Jabber’s home was something of a cross between a little castle and a large house. The previous owner had had delusions of nobility and had designed the castillo with its own small moat (a koi pond now), drawbridge (door to the garage), and little turrets (these were actually turrets). He had even tried paying the neighbors to put thatch straw on their roofs so that when he looked down on the neighborhood, it would feel like his own tiny kingdom. Since it’s very difficult to get people to agree to be peasants without large sums of money or a standing army, this scheme didn’t go as planned, and the self-styled baron eventually exiled himself to Lillipunani, a country of miniature Amazon warriors.
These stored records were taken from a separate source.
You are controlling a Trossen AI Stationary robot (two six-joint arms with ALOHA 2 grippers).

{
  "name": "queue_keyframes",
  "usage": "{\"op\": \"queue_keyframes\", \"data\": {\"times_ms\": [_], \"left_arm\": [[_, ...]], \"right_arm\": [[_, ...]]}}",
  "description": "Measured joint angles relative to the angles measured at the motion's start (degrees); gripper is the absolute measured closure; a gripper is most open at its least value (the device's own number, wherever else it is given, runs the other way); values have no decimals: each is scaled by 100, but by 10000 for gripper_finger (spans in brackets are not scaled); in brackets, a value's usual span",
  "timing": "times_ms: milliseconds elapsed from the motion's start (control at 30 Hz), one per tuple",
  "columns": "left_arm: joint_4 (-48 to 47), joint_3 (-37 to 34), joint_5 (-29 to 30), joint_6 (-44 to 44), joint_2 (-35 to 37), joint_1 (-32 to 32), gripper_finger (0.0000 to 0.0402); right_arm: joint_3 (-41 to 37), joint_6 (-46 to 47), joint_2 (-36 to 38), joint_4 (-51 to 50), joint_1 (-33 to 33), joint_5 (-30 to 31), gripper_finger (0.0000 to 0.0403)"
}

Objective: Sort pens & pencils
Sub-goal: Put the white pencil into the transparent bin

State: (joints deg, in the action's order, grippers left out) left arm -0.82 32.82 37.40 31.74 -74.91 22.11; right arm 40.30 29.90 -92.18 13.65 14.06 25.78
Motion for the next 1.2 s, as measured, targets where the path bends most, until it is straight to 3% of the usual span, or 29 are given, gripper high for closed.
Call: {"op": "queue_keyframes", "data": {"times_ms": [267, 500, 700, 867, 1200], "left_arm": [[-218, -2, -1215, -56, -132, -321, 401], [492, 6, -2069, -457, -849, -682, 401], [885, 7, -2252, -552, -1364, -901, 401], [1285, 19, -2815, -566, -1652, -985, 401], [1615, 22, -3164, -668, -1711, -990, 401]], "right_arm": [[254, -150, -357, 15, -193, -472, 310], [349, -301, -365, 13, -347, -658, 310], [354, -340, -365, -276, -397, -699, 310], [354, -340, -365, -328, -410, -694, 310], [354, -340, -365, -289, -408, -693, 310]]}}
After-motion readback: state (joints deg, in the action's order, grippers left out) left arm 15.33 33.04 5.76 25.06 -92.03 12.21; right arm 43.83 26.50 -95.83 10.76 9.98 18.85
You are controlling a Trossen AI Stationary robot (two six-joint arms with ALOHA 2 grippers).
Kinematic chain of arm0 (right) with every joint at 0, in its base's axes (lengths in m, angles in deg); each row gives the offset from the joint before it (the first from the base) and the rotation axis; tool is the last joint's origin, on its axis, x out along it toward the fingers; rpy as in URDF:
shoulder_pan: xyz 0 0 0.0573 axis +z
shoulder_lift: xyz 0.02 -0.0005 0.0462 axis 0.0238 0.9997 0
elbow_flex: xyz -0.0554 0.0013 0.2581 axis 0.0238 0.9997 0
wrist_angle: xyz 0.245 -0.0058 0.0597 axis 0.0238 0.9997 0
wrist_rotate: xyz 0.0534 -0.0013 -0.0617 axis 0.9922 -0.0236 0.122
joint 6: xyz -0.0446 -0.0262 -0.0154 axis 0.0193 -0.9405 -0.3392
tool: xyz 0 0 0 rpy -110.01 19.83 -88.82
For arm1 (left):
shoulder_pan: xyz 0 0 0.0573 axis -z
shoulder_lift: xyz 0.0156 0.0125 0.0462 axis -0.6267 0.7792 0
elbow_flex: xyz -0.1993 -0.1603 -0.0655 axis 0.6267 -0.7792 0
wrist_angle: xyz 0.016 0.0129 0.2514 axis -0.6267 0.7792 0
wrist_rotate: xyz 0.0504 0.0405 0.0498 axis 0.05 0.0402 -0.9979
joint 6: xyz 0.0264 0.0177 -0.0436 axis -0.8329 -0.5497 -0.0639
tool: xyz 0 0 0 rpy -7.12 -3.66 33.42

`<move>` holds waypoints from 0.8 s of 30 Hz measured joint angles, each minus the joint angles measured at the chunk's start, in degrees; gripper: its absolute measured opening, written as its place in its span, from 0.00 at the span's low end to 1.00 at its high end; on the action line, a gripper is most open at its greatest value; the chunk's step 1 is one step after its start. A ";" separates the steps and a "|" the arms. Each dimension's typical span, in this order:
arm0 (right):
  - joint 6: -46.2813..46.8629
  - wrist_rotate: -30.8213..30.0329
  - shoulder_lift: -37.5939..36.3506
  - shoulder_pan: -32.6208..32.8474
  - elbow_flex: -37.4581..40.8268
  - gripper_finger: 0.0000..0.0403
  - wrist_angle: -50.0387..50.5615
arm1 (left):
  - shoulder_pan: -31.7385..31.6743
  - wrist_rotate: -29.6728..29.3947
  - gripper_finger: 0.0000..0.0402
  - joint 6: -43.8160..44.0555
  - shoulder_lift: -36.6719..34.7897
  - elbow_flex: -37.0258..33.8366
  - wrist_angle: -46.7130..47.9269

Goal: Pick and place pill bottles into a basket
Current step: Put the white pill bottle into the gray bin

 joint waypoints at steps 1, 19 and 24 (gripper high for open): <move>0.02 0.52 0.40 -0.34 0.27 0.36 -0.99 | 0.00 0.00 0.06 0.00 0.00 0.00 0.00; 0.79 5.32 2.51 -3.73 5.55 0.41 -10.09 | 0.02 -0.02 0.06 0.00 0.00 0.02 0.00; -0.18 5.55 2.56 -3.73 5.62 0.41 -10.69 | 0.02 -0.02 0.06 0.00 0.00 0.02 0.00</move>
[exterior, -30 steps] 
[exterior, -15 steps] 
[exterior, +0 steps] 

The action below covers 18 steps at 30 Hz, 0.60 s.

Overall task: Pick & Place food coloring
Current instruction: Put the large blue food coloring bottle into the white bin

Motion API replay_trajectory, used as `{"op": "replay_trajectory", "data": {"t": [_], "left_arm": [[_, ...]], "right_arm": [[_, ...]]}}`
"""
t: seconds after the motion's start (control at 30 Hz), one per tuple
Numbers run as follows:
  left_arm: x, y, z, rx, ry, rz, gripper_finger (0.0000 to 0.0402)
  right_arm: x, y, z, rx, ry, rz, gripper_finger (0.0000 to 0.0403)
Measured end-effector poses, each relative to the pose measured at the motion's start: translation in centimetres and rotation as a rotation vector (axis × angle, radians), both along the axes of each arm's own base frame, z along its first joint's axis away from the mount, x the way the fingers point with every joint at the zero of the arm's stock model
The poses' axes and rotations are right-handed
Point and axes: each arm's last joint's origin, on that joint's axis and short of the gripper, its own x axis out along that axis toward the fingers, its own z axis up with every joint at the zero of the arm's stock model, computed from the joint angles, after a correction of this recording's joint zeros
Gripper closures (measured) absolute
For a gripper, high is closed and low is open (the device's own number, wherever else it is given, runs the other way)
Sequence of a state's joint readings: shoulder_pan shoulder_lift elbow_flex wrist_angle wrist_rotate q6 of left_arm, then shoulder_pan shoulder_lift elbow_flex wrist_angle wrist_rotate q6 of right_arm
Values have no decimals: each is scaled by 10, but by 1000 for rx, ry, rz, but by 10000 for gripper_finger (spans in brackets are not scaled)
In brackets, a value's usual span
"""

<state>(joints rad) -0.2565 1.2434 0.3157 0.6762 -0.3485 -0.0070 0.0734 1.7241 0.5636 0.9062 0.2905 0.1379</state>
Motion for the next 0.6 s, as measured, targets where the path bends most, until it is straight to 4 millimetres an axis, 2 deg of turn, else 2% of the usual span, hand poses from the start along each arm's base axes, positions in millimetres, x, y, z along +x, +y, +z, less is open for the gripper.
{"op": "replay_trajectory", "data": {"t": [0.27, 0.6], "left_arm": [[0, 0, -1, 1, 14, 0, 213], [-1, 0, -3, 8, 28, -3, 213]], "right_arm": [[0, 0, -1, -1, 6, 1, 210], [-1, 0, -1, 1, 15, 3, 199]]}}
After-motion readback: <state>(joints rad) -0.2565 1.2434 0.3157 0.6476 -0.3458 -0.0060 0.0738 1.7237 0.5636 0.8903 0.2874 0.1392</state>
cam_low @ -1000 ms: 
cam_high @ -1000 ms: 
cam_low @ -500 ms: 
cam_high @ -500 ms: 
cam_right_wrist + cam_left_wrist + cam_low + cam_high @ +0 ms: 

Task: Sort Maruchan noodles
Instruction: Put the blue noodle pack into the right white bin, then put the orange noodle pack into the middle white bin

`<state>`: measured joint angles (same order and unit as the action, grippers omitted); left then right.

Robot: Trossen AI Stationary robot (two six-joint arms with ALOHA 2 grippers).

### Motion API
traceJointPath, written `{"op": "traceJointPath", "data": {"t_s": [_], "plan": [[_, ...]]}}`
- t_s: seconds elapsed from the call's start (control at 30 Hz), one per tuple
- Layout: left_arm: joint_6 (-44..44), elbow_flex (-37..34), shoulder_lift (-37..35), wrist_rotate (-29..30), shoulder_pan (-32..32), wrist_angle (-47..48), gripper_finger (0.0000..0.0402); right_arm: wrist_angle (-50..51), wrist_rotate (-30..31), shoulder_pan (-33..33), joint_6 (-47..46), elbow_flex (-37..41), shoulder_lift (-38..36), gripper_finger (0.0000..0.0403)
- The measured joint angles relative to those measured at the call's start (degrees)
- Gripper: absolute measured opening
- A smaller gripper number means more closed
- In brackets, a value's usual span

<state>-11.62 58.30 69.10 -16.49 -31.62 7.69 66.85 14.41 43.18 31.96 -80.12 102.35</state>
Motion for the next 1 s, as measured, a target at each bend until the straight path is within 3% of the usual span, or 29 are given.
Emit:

When Jabber got back to his house, all the lights were out and he let himself in by the kitchen door. Making the tip of his wand glow to light his way, he gave a startled shout when he came face to face with his golem, standing like a statue watching the back door with his empty stone eye sockets.

“Where the hell have you been?” the golem asked.

“What?”

“Do you know what time it is?”

“Have you been waiting here all night?” Jabber brushed past the golem, heading for the spiral staircase. “I was at Fokso’s party. It got late.”

The golem followed him, the clacking of his granite feet echoing up and down the hall. “No, no, no, don’t try to pull that on me, you didn’t make me yesterday . . . this isn’t the time for after parties, it isn’t the time for a regatta, fox hunting, or troll baiting–it’s the witching hour Jabber. ”

Jabber waved his hand in denial as he began climbing the stairs. “I don’t know what you’re talking about.”

The golem climbed up behind him. “Oh yes you do. Who’s the lucky witch?”

“What?” Jabber pretended not to hear as he reached the landing.

“Whose bellows have you been pumping?”

“It was just a party.”

“Come on Jabber . . . Whose cauldron have you been stirring? Where did you park your broom tonight? Who’s been handling your wand? Whose spellbook did you crack open? Which witch have you been making dark magic with?”

Jabber reached his arched chamber door. It creaked as he opened it. He turned to face his golem.

“You really want to know?”

“Yes! Who . . . Have . . . You . . . Been . . . Fae-ing?”

Jabber shut the door in the golem’s face.